The vertebral arteries are paired vessels originating off the brachiocephalic trunk on the right and the left subclavian artery. In rare cases the vertebral artery may originate from the aortic arch, common carotid artery, or internal carotid artery. After their origin, the vertebral arteries normally enter the bilateral spinal foramina transversaria at C6. The artery remains contained within the foramina until the C2 body and is surrounded by a complex venous plexus. At the level of C2, the paired vertebral arteries leave the foramina and course laterally and posteriorly, then ascend cephalad, through the foramen transversarium of C1. The artery then courses posteromedially over the arch of C1, before turning anteromedially to pierce the atlanto-occipital membrane, becoming intracranial. Often the vertebral arteries are unequal in caliber. Fifty percent of patients are left-side dominant (having a larger left vertebral artery), twenty-five percent are right-side dominant, and twenty-five percent are co-dominant. The cervical vertebral arteries are divided into four segments (Table 1.11 and Fig. 1.6).

Fig. 1.5 Selective external carotid artery (ECA) injection with reflux in the internal carotid artery.
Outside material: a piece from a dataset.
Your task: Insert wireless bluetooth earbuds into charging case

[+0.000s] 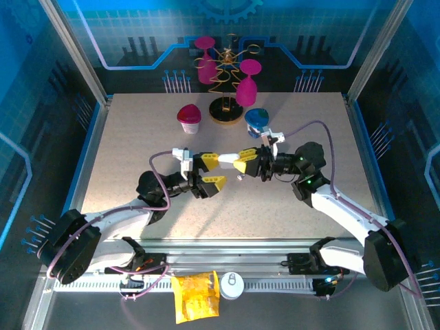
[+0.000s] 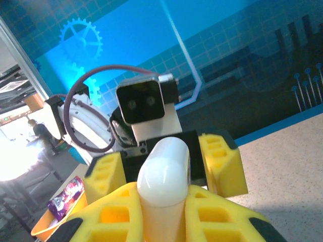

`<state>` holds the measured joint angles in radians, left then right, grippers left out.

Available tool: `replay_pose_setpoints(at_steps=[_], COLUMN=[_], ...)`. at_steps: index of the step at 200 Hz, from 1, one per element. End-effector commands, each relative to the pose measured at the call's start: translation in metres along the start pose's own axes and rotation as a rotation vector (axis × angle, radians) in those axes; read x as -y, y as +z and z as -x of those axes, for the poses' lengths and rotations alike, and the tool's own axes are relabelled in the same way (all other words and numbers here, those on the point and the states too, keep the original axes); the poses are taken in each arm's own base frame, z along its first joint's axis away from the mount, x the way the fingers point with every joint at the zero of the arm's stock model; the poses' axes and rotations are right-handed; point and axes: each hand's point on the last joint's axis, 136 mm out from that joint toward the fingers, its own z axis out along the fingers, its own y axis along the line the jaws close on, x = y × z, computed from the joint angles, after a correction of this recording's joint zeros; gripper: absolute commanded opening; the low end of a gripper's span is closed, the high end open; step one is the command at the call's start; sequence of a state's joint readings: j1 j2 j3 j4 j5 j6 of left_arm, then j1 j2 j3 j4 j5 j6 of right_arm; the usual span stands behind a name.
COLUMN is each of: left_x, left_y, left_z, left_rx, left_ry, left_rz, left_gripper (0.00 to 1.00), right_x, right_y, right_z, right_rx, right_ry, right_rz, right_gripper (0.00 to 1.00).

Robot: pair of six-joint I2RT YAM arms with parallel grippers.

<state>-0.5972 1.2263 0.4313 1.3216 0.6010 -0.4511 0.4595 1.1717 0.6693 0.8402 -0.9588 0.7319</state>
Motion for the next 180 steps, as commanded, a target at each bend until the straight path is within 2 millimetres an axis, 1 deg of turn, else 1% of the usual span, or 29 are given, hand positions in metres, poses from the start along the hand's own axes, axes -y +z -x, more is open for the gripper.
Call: replay_pose_setpoints(at_steps=[1, 21, 45, 95, 109, 142, 180], left_x=[0.013, 0.016, 0.019, 0.02, 0.02, 0.021, 0.019], left_y=[0.005, 0.006, 0.007, 0.007, 0.006, 0.007, 0.007], left_z=[0.022, 0.022, 0.021, 0.023, 0.022, 0.023, 0.022], left_rx=[0.048, 0.042, 0.036, 0.04, 0.041, 0.041, 0.042], left_ry=[0.05, 0.047, 0.045, 0.055, 0.057, 0.059, 0.062], left_rz=[-0.07, -0.09, -0.105, -0.106, -0.105, -0.108, -0.1], left_gripper=[0.67, 0.59, 0.52, 0.53, 0.54, 0.51, 0.53], right_x=[-0.013, -0.015, -0.016, -0.02, -0.021, -0.021, -0.023], right_y=[0.007, 0.011, 0.012, 0.014, 0.015, 0.016, 0.02], right_z=[0.002, 0.002, 0.005, 0.012, 0.012, 0.012, 0.014], right_rx=[-0.024, -0.024, -0.01, 0.034, 0.036, 0.045, 0.054], right_ry=[-0.07, -0.072, -0.076, -0.07, -0.067, -0.069, -0.065], right_rz=[0.039, 0.05, 0.054, 0.096, 0.104, 0.102, 0.122], right_gripper=[0.05, 0.05, 0.05, 0.05, 0.05, 0.06, 0.05])
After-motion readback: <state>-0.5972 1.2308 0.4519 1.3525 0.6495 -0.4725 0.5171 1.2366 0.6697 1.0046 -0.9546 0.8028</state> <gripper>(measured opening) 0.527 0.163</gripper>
The ECA and its branches are depicted: superior thyroid (STHY), facial (FA), lingual (LA), ascending pharyngeal (APA), occipital (OA), superficial temporal (STA), middle meningeal (MMA), and internal maxillary (IMA) arteries.

Cervical vertebral artery injury occurs most commonly via catheter manipulations, head and neck trauma and tumors, and surgical spine fusion. As with the carotid arteries, acute injury can result in pseudoaneurysms and dissections, but atherosclerotic disease is also common and results in posterior circulation ischemic strokes and symptoms of vertebrobasilar insufficiency. Surgical treatment of vertebral artery disease is not very common now that endovascular options are available. The vertebral arteries are more difficult to access surgically than the carotid arteries because of the bony canal of the vertebrae (foramen transversarium) in which they travel along their course to the brain.